# WHAT YOU WILL DO
The required output consists solely of the lines from the top of the listing through the line containing "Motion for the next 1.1", transcribed exactly.

# PROVIDED DATA
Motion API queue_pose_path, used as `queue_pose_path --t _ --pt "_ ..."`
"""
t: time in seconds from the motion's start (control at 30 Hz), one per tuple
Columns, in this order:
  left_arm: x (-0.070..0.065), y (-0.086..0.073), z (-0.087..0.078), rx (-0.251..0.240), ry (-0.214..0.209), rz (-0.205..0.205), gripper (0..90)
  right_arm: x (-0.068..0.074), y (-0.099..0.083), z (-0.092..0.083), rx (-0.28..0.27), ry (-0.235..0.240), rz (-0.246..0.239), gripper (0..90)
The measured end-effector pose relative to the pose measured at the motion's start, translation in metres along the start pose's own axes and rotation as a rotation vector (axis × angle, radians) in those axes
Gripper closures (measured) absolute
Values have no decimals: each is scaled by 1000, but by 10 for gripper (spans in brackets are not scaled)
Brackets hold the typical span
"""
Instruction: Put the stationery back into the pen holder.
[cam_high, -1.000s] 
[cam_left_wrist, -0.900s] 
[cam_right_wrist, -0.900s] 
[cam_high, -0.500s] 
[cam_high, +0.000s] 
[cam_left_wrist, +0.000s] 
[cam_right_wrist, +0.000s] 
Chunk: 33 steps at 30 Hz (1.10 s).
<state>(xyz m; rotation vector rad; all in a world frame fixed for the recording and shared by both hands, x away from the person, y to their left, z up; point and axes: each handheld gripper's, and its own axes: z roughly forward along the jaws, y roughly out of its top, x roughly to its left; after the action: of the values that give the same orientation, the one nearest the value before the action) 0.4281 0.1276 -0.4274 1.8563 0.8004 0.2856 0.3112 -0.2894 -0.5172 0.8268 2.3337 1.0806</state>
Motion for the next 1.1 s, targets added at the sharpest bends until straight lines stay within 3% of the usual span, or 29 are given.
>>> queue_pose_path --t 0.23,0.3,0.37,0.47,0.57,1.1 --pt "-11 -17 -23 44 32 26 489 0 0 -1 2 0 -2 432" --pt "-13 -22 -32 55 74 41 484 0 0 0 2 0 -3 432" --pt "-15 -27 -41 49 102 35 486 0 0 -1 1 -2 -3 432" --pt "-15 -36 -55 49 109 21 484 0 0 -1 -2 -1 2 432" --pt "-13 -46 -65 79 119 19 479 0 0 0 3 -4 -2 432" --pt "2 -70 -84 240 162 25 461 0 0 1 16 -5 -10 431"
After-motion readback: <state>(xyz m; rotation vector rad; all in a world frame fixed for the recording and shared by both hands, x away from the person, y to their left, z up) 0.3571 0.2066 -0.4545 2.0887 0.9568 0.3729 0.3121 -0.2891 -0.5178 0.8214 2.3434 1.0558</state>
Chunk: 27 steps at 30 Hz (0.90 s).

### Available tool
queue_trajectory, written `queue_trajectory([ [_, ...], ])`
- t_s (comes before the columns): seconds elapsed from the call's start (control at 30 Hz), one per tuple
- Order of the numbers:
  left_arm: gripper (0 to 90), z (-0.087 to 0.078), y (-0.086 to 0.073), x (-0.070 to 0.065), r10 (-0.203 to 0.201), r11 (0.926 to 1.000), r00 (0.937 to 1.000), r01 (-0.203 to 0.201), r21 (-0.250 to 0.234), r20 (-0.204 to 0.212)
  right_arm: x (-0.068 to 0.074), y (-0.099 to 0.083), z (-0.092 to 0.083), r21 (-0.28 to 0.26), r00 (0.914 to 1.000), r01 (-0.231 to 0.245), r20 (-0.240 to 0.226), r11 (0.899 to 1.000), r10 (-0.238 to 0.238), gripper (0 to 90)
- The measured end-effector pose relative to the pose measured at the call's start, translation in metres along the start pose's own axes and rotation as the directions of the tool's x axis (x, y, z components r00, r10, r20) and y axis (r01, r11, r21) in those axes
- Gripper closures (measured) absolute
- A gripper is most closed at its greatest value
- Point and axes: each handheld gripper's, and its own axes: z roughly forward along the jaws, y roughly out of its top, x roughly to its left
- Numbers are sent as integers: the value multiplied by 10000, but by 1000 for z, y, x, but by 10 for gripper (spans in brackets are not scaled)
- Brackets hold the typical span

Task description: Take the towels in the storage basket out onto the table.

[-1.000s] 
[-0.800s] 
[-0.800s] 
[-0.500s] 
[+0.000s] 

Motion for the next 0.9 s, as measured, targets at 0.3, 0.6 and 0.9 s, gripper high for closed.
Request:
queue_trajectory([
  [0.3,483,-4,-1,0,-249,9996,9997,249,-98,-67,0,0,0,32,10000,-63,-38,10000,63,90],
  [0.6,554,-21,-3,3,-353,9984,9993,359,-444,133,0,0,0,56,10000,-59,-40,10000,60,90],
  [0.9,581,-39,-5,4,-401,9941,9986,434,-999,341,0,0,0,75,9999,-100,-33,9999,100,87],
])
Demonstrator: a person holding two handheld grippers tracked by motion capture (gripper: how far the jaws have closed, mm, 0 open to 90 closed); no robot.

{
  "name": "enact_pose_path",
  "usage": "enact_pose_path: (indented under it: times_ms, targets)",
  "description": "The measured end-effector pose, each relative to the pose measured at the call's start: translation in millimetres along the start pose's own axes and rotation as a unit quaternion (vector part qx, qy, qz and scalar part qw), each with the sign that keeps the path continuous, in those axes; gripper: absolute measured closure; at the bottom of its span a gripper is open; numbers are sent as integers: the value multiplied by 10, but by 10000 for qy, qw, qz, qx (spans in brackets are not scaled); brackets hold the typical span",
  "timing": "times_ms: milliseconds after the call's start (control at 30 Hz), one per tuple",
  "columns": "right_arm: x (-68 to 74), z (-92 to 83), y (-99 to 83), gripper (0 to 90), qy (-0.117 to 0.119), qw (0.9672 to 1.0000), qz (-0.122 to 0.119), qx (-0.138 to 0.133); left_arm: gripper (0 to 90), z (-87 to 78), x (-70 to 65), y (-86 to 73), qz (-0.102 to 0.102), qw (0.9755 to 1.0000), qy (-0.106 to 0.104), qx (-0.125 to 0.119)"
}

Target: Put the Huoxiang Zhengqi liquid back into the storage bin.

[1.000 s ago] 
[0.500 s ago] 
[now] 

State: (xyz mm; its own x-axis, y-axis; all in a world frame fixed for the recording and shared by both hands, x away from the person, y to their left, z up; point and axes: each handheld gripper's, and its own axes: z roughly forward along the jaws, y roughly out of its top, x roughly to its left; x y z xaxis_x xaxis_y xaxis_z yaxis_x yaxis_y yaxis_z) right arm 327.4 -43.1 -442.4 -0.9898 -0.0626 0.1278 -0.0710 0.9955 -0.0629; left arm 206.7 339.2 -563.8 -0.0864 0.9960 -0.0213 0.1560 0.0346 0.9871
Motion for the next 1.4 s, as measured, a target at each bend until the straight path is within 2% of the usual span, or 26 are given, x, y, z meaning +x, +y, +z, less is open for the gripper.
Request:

# OUTPUT BELOW
Motion API queue_pose_path, used as `queue_pose_path --t _ --pt "_ ..."`
"""
t: time in seconds from the motion's start (control at 30 Hz), one per tuple
Columns, in this order:
  left_arm: x (-0.070..0.065), y (-0.086..0.073), z (-0.087..0.078), rx (-0.251..0.240), ry (-0.214..0.209), rz (-0.205..0.205), gripper (0..90)
  right_arm: x (-0.068..0.074), y (-0.099..0.083), z (-0.092..0.083), rx (-0.28..0.27), ry (-0.235..0.240), rz (-0.246..0.239), gripper (0..90)
The measured end-effector pose relative to the pose measured at the motion's start, translation in metres along the start pose's own axes and rotation as a rotation vector (axis × angle, radians) in those axes
Gripper closures (measured) absolute
Values have no decimals: each is scaled by 1000, but by 10 for gripper (spans in brackets are not scaled)
Brackets hold the typical span
"""
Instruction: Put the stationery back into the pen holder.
[cam_high, -1.000s] 
[cam_left_wrist, -0.900s] 
[cam_right_wrist, -0.900s] 
[cam_high, -0.500s] 
[cam_high, +0.000s] 
[cam_left_wrist, +0.000s] 
[cam_right_wrist, +0.000s] 
Chunk: 33 steps at 30 Hz (1.10 s).
<state>(xyz m; rotation vector rad; all in a world frame fixed for the recording and shared by both hands, x away from the person, y to their left, z up; point and axes: each handheld gripper's, and its own axes: z roughly forward along the jaws, y roughly out of its top, x roughly to its left; after the action: of the values that give the same orientation, the one nearest the value before the action) 0.4281 0.1276 -0.4274 1.8563 0.8004 0.2856 0.3112 -0.2894 -0.5172 0.8268 2.3337 1.0806</state>
Motion for the next 1.1 s, targets added at the sharpest bends until straight lines stay within 3% of the usual span, or 29 are given.

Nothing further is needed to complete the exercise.